Exercise goal: Could you give back exactly the lines below from the one with "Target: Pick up" through the one with "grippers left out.", without a single picture?

Data entries
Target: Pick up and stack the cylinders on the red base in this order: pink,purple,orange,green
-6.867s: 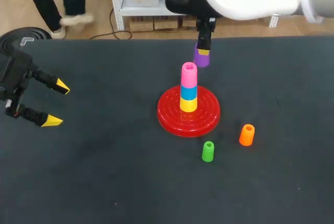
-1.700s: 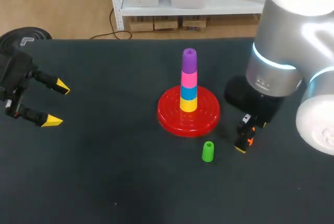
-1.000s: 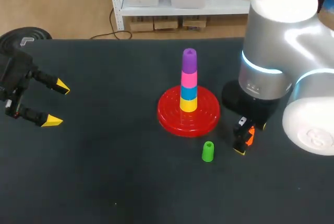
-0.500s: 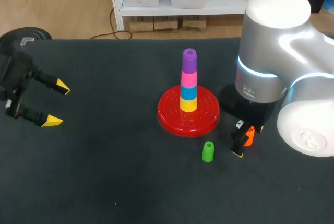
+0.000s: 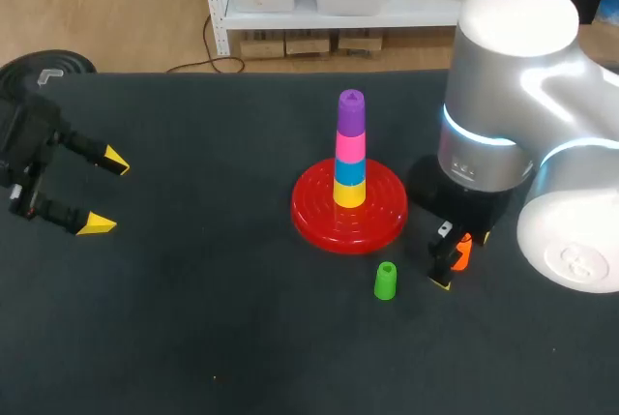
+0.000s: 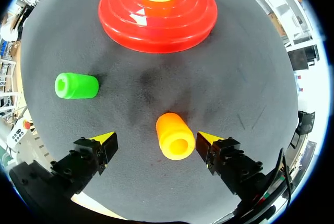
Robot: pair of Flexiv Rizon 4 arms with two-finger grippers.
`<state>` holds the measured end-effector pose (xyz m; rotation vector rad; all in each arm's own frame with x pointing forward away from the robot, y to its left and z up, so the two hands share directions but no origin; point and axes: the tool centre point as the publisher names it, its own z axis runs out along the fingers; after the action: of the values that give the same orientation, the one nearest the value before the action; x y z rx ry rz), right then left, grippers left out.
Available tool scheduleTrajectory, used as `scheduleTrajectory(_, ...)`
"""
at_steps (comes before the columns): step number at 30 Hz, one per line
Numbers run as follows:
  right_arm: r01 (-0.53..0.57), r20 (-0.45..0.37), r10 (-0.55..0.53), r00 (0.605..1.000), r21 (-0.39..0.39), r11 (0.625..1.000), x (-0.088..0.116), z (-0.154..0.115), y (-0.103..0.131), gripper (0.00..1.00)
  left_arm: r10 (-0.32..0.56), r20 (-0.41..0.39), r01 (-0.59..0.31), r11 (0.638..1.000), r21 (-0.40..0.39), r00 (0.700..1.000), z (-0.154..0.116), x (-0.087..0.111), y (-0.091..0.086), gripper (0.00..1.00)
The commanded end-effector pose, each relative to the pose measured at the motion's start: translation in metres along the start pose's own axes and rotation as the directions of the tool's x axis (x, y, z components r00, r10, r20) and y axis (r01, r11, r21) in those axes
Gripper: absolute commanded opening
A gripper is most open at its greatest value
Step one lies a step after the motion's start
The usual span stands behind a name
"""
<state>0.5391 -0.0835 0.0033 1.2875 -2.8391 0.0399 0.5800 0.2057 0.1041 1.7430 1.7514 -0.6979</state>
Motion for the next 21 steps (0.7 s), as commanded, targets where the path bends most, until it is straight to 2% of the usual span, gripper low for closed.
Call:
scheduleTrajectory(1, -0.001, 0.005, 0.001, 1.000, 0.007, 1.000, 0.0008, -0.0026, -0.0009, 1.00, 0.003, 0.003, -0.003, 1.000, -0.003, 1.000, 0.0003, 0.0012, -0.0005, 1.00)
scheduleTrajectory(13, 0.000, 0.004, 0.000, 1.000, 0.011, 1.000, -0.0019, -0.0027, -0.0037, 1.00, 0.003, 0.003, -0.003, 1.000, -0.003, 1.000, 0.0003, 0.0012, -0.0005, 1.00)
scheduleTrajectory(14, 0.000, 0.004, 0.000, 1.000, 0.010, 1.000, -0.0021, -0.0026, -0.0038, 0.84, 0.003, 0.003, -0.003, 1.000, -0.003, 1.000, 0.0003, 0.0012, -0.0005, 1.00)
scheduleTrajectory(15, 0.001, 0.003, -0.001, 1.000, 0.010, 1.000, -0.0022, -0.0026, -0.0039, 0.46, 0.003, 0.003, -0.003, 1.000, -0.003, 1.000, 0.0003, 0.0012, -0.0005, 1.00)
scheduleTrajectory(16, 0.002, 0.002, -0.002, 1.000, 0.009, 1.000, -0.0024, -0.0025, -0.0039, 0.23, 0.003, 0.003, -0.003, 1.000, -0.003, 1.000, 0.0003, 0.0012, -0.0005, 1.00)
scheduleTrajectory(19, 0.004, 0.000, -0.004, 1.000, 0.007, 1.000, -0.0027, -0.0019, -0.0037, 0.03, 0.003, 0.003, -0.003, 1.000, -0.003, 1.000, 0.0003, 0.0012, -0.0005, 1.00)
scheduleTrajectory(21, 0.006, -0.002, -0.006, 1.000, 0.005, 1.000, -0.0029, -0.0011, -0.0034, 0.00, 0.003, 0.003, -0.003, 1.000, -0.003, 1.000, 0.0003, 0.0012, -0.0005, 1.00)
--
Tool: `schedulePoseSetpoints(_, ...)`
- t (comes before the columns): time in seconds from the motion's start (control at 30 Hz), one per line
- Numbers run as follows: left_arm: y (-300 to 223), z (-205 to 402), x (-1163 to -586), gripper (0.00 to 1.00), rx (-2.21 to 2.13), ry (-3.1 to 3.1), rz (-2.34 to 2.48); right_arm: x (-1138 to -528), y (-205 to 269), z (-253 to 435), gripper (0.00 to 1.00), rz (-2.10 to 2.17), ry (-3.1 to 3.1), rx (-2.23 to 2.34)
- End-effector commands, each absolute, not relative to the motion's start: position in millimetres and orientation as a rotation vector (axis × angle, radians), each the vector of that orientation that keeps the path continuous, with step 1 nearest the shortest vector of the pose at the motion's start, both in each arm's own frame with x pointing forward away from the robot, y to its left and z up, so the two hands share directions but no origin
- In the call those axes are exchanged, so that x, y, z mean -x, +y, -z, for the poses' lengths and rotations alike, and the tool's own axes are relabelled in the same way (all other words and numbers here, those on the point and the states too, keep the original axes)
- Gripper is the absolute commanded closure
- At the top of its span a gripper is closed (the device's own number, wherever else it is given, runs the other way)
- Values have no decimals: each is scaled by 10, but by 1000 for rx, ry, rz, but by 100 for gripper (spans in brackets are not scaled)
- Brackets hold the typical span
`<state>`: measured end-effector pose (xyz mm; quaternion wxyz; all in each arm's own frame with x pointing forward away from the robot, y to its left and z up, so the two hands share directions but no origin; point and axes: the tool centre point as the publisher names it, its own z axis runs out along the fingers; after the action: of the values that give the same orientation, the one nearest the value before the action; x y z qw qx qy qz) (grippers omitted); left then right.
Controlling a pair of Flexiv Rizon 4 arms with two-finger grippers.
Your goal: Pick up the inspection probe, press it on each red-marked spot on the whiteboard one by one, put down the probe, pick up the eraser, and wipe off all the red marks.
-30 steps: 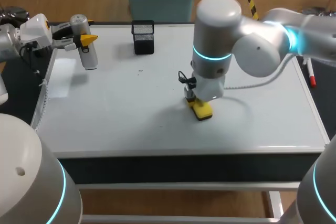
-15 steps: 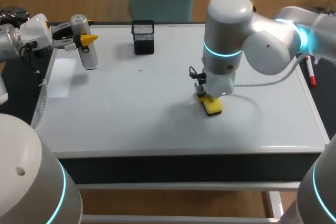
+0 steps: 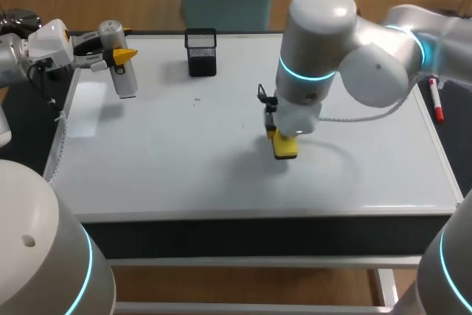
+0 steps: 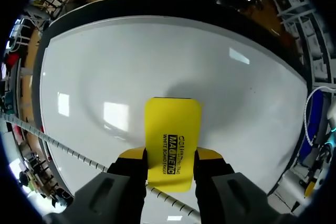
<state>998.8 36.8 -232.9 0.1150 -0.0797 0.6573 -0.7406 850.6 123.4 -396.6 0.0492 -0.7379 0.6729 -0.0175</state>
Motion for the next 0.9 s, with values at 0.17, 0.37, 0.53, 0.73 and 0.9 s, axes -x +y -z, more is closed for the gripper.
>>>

Answer box:
Target: Pick up and stack the cylinders on the red base in this order: pink,purple,orange,green
-6.867s: 
-1.700s: 
-1.000s: 
-0.500s: 
+0.000s: 
+0.000s: 
Robot: pair of Flexiv Rizon 4 arms with two-finger grippers.
`<state>` holds the measured end-effector pose (xyz m; rotation vector rad; all in each arm's own frame with x pointing forward away from the robot, y to its left and z up, so the two hands share directions but no origin; point and axes: the tool centre point as the publisher names it, its own z axis runs out along the fingers; after the action: of the values that give the same orientation, the one nearest the value before the action; x y z rx ry rz), right then left, grippers left out.

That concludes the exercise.